Does anyone remember the days of laundering for one...or perhaps even post-marriage laundry bliss - sitting with your cute little pile of his and hers - cheerfully folding those 1-2 warm and fluffy, fresh from the dryer loads each week? Well, after three babies (if your house functions like ours), it will look like your laundry room vomited clothes all over the house. Currently, I have three
overflowing baskets (plus a pile on my couch) of crumpled up and crammed and wrinkled clean laundry, just screaming to be fluffed or ironed or, for crying out loud, folded or hung up and put away! Those joyful housekeeping days are over.
But...I am proud to announce that my downstairs is clean
now. That will probably change about .03 seconds after my children wake up in the morning, but, for now, I'm golden. My husband is out of town for a week, and I'm being held prisoner in my own home by three little people who refuse to sleep, so, I'm basically amazing. haha..
The good part about the internet is that I can show a few pictures or write a few sentences about my day at home with the
monsters children, and you can all think that I have my stuff together and raising my angelic children is always easy breezy and filled with joy. The truth is, however, that I struggle daily. I don't have it together. I do my best, but, honestly, it's HARD. My kids are alive and healthy, yes. Thank GOD! We are incredibly blessed and many moments are filled with joy, but what I don't take pictures of and share are all the minutes during the day that I spend trying to model kindness and selflessness for my 4 year-old who turns everything into a competition and refuses to include her little sister in anything. What you don't see are the countless times I find myself scooping up my 2-year-old because she is battling tough emotions that are too much for her to handle. She's sad because her daddy isn't here. She's mad because her big sister won't share her toys. She's frustrated because she's too small to do it by herself. She's angry because Mommy won't let her jump off the couch. She's grouchy because she hasn't been sleeping enough. She's hurting because she just scraped her knee or hit her head for the twelve-hundredth time. She's embarrassed because she just had an accident in her tutu. What you don't see are the moments when I'm too exhausted from caring for two sick babies through the night that I lash out at them in anger because I'm just too tired to deal with it. My heart is broken almost daily when I am reminded that I can't handle sleep deprivation with grace.

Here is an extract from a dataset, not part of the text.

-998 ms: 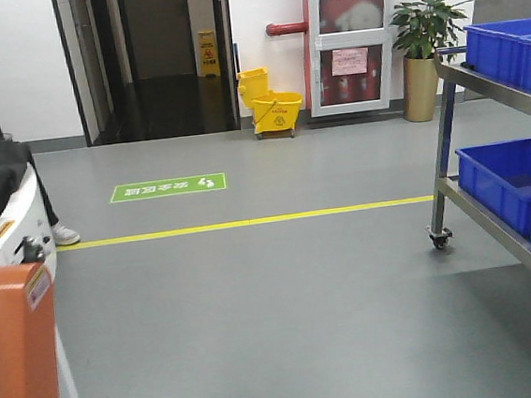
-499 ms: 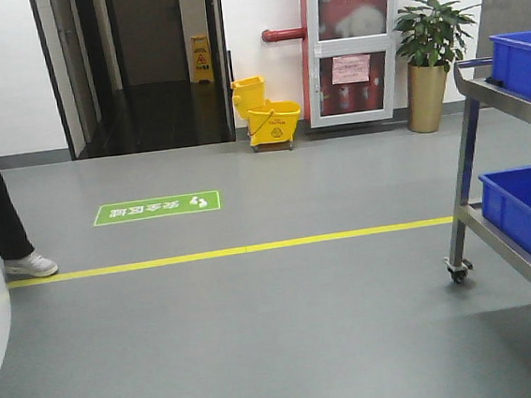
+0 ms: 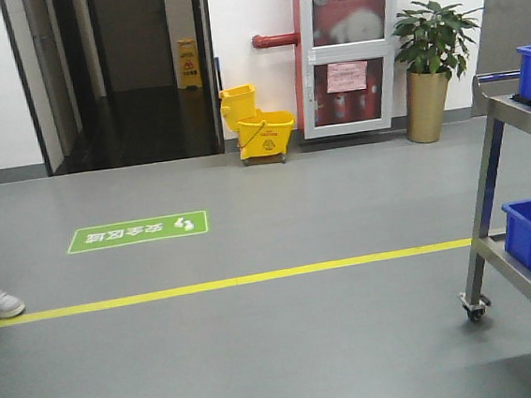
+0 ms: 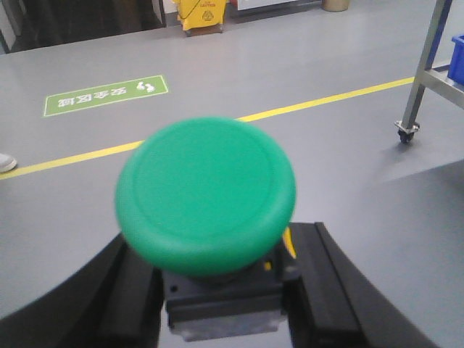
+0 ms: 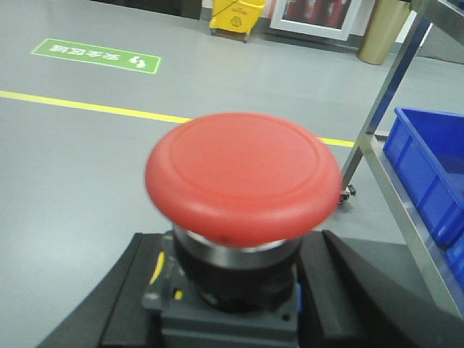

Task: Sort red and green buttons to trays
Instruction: 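Drive the base, holding both switches, to the counter with trays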

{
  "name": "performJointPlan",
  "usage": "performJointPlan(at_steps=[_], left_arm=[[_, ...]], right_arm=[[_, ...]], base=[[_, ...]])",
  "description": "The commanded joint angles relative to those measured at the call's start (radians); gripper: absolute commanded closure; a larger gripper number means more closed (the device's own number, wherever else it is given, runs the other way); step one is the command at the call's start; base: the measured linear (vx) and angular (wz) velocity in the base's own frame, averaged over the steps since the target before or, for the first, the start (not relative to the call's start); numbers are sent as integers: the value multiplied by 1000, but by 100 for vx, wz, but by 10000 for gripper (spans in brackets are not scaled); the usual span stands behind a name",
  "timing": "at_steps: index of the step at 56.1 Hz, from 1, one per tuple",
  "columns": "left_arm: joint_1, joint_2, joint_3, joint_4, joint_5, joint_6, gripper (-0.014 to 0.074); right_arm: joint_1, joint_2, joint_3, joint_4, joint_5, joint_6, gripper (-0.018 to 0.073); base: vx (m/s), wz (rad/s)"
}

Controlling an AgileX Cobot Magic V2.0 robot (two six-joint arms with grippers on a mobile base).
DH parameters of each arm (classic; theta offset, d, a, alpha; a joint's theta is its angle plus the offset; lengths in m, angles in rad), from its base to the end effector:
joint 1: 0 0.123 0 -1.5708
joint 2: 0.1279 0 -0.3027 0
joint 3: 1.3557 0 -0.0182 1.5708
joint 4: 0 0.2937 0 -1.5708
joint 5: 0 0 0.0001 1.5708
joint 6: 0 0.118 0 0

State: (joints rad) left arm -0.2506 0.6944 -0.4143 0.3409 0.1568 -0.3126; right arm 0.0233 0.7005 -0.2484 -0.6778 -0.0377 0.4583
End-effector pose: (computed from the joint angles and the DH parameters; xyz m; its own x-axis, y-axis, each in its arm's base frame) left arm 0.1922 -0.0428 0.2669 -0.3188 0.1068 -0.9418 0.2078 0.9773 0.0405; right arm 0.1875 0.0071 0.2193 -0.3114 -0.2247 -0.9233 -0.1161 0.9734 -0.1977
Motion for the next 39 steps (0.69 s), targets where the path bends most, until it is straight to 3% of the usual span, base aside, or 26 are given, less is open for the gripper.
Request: performJointPlan(at_steps=[1,17,39], left_arm=[[3,0,-37,-4,-86,-9,597],[3,0,-37,-4,-86,-9,597],[3,0,-37,-4,-86,-9,597]], right_arm=[[-2,-6,-36,-1,-66,2,548],[-2,-6,-36,-1,-65,2,548],[-2,-6,-36,-1,-67,2,548]], base=[[54,-13],[53,-27],[45,-53]])
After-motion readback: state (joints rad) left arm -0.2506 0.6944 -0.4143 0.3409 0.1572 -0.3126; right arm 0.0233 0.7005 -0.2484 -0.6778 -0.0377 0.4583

I love my kids, but even an "easy" day is exhausting. It's impossibly difficult to be everything to everyone. When I think about mothering, I understand why God created a woman's brain the way that He did. At any given moment, I am simultaneously thinking about six hundred different things - the kids, the chores, the errands, etc. I realize that these are all normal parts of life and that every mother struggles with these same things, but it is incredibly overwhelming. My family is 1,200 miles away, and my husband isn't here. I haven't had an adult conversational in weeks. An effort to get out of the house is stifled by transporting three small children, playing referee and doctor more than Mommy, and having to run errands for groceries and diapers. The kids are whiny and clingy and needy, and I feel about the same. So, what really happens when Daddy is gone for a week?
- A little bit of this.

- Plus this. Times two. (That's about 3 full loads of laundry in the basket. Plus one in the dryer. Plus one hanging up. Plus one in the wash. And that doesn't even count the load on the couch. Or the two baskets full in my room. Or the suitcase I still haven't completely unpacked from our trip to Texas over three weeks ago..)

- I make my favorite pie. And eat the whole thing. By myself. And I don't feel one bit guilty.
- Lots of PBS.
- Lots of crying and yelling. Mostly, but not completely, by the kids.
- 300 trees are killed so Riley can get her coloring fix. Don't hate.
- Peanut butter and jelly for dinner. at 10 pm.
- Kyle cuts 6 teeth at once. Samantha busts her nose. Riley has an emotional meltdown.
- Kyle wakes up to eat at 2:15am, and Samantha tags along. Kyle finally falls back asleep at 4:15am, and Samantha wakes him up. I kick Samantha out of my bed. Samantha throws a tantrum in the hallway. Everyone is awake at 4:30am.
We have a party. I am angry. We are alerted to DEFCON 1. Everyone settles by 4:45am, and we all survive.
- Daddy is not allowed to ever leave the house again.
But, thrown in with the struggles are little moments of sticky hands playing with my hair. Sweet giggles filling the air. Bright eyes showing me the picture they drew just for me. Sleepyheads climbing in my lap with a book. Tiny voices asking me to dance or calling me back to their bed for one more hug and kiss. These are the moments that make my efforts worth it. That remind me to keep pushing onward. To try harder. To be better. Just for them. Because they're worth it.
But I don't like doing laundry anymore.